» **WHAT TO DO**
Restate word for word the lines that begin the listing and end with the line holding "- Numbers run".

» **RECORD EXCERPTS**
──────────

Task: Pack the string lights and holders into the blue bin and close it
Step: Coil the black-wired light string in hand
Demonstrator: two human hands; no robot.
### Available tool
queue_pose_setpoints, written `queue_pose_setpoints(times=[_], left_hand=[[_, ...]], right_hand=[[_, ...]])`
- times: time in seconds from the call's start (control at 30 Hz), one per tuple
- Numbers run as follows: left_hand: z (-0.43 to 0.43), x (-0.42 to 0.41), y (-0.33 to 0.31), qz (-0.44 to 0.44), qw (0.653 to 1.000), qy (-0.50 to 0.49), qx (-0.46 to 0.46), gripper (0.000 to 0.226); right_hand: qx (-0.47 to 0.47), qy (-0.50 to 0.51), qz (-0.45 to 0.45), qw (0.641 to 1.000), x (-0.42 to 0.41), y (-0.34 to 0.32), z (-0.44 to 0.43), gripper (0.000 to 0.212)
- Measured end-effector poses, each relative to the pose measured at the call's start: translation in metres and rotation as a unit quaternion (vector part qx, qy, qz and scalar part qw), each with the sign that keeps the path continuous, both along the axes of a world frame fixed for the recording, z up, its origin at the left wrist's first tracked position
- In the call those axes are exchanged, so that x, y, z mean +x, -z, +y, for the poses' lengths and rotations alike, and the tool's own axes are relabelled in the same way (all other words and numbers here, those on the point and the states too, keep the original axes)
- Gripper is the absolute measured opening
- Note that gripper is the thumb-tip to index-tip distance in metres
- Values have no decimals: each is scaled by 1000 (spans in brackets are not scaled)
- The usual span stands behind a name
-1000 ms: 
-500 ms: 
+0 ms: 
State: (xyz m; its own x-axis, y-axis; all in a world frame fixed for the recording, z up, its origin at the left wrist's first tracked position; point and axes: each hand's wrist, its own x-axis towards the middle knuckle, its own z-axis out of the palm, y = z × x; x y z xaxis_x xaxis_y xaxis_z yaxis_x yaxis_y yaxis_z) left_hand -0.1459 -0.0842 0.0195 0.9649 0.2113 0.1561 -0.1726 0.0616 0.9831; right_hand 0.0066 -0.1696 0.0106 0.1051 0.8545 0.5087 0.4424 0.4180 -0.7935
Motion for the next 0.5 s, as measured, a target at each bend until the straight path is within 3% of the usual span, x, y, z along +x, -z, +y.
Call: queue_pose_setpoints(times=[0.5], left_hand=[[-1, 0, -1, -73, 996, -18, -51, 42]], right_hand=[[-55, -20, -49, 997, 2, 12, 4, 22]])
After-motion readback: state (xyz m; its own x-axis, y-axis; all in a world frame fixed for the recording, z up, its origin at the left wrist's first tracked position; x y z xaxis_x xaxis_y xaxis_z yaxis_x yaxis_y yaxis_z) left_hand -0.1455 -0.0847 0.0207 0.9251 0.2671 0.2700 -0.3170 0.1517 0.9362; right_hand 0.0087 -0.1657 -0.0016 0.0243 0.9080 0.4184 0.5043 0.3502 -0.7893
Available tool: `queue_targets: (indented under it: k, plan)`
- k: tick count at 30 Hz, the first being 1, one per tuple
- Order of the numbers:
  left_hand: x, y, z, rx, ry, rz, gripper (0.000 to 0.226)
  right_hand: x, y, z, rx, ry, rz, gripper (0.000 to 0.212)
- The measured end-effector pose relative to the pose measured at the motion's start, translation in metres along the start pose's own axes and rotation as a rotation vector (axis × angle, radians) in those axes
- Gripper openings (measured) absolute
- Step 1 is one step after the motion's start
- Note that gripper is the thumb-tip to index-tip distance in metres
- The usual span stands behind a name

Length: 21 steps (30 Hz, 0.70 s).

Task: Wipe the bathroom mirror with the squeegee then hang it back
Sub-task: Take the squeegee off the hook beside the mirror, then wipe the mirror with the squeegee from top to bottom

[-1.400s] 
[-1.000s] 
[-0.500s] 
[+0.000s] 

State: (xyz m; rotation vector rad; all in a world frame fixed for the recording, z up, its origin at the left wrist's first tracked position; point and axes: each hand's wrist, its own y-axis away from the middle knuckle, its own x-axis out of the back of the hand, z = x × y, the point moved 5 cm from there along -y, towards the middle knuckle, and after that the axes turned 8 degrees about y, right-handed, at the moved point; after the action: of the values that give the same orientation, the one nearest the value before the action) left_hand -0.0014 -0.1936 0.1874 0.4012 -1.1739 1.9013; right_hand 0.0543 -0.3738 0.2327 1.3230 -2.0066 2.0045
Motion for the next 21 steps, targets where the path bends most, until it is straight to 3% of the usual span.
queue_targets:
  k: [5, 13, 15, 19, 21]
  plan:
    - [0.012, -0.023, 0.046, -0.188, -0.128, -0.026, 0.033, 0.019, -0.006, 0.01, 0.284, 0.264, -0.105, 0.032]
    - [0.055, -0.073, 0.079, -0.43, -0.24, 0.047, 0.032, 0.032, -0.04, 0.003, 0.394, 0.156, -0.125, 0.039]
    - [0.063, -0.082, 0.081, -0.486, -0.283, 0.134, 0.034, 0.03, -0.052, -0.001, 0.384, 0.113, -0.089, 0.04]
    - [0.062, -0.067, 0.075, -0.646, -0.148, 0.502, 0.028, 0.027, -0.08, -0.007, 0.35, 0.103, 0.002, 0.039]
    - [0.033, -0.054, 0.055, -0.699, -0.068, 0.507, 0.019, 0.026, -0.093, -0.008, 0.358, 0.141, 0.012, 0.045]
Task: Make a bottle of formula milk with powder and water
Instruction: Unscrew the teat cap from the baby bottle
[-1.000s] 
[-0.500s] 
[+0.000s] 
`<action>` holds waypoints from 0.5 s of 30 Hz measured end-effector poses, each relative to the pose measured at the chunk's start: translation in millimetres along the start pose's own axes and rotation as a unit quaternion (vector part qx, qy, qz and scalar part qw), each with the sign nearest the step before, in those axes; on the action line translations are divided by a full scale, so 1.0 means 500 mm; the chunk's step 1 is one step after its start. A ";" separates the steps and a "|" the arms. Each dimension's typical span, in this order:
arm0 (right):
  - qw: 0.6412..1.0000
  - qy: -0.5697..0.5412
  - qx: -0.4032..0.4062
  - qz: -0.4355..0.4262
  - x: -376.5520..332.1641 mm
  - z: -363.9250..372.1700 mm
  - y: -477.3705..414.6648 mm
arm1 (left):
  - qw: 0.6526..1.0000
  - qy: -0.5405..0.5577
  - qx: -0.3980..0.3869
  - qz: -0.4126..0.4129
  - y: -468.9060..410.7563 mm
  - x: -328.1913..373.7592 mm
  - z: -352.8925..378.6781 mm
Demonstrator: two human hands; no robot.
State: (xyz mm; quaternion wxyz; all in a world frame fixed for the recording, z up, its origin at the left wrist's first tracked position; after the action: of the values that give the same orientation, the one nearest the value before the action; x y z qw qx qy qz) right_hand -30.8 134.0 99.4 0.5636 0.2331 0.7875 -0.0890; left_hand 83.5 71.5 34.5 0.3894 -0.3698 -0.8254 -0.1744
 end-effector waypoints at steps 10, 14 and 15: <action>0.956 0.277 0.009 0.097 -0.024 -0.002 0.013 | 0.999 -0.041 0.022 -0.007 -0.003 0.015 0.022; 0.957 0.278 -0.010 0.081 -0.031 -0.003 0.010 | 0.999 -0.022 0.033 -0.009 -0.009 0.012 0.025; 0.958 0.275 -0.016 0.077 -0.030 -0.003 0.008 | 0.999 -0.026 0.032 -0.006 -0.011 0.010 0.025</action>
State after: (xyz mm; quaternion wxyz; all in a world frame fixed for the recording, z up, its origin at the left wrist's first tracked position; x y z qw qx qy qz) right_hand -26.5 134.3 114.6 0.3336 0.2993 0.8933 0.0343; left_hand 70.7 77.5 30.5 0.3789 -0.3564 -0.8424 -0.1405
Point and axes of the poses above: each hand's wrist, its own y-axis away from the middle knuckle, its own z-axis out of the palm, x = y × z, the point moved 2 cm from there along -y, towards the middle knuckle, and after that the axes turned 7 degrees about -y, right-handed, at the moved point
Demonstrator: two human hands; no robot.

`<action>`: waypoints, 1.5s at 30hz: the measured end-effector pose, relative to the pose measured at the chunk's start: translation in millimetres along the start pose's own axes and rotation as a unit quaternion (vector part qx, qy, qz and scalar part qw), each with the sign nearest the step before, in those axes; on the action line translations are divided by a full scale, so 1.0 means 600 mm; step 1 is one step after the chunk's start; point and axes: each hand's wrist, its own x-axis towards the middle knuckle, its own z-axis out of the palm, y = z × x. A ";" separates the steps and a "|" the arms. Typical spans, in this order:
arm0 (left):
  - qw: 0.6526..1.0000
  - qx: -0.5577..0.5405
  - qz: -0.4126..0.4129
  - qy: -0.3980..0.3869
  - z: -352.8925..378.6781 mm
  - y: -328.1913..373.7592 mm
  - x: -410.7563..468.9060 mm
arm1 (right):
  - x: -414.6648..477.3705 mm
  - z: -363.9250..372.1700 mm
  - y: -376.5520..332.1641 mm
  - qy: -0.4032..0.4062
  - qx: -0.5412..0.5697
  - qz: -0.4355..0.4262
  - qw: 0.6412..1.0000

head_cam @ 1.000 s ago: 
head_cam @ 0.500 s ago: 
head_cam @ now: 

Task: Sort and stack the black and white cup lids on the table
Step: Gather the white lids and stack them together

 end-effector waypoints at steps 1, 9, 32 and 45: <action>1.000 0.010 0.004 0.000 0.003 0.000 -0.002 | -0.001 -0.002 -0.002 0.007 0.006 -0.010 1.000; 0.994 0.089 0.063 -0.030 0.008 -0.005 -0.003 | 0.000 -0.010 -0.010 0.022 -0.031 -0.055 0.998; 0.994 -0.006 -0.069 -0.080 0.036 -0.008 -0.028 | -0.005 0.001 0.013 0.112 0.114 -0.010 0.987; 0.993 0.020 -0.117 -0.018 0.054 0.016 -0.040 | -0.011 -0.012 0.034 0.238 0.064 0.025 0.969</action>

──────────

» **SOLVED EXERCISE**
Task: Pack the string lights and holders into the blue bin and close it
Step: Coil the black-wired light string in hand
Demonstrator: two human hands; no robot.
### Available tool
queue_pose_setpoints, written `queue_pose_setpoints(times=[_], left_hand=[[_, ...]], right_hand=[[_, ...]])`
- times: time in seconds from the call's start (control at 30 Hz), one per tuple
- Numbers run as follows: left_hand: z (-0.43 to 0.43), x (-0.42 to 0.41), y (-0.33 to 0.31), qz (-0.44 to 0.44), qw (0.653 to 1.000), qy (-0.50 to 0.49), qx (-0.46 to 0.46), gripper (0.000 to 0.226); right_hand: qx (-0.47 to 0.47), qy (-0.50 to 0.51), qz (-0.45 to 0.45), qw (0.641 to 1.000), x (-0.42 to 0.41), y (-0.34 to 0.32), z (-0.44 to 0.43), gripper (0.000 to 0.212)

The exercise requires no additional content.